A statement from the American Jewish Congress expressed outage at the ruling, noting that it goes against decades of precedent and “blurs a concrete line between the separation of Church and State.” The AJC statement noted that Jews “are familiar with having religious beliefs forced upon our communities and the consequences that have gravely unfolded as a result,” emphasized that “the separation between religion and law cannot and should not be blurred,” and asked Congress to take steps “to remedy this pattern of historic misjudgments.”
Brent Leatherwood, acting president of the Southern Baptist Convention’s Ethics and Religious Liberty Commission,” tweeted that SCOTUS “rightly decided” the Kennedy case, calling it “a worthy 6-3 decision.”
“I say let anyone and everyone pray anywhere and anytime. There should be no restrictions on this act of free speech for any person,” tweeted Danny Akin, president of Southeastern Theological Seminary, linking to a USA Today article about the ruling.
An amici curiae brief filed by the ERLC and several faith-based organizations said the lower court ruling “demonstrates the inherent bias against religion,” asserting that “Coach Kennedy’s genuflection at the 50-yard line was private conduct, and others joining the coach voluntarily and without school encouragement did not convert it into action attributable to the school.”

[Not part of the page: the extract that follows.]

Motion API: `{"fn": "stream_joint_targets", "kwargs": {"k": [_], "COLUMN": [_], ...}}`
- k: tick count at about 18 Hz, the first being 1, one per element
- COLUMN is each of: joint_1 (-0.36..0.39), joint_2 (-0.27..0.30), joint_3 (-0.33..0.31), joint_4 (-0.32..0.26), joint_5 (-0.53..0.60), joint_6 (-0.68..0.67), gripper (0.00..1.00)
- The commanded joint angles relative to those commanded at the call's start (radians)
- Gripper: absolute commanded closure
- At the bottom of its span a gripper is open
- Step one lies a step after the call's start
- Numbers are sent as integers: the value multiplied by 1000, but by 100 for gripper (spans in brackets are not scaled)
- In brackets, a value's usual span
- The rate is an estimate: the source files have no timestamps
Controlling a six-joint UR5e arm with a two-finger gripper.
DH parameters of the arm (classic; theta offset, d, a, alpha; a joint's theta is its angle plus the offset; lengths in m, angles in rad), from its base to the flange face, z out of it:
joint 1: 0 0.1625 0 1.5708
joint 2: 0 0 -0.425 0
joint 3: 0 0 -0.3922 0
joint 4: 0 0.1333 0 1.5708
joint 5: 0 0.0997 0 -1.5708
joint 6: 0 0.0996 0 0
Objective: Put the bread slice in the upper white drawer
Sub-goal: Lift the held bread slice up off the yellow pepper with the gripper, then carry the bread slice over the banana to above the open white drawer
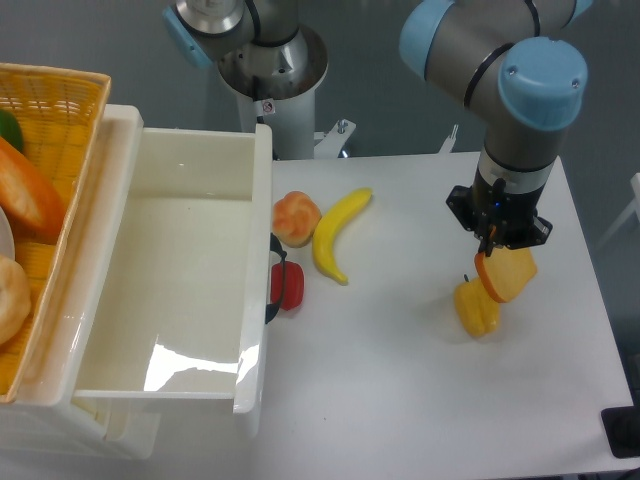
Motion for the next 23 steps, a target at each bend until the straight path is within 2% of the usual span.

A news release by Becket Law, which filed the amicus curiae brief for the U.S. Conference of Catholic Bishops, quoted Cardinal Timothy M. Dolan, chairman of the USCCB Committee for Religious Liberty, as stating: “We must always remember the importance of prayer in American life. The freedom to pray is essential to the moral duty all people possess toward the truth. The Court’s decision to prevent the forced expulsion of voluntary prayer from public life is a major victory for all Americans who wish to discover and live the truth.”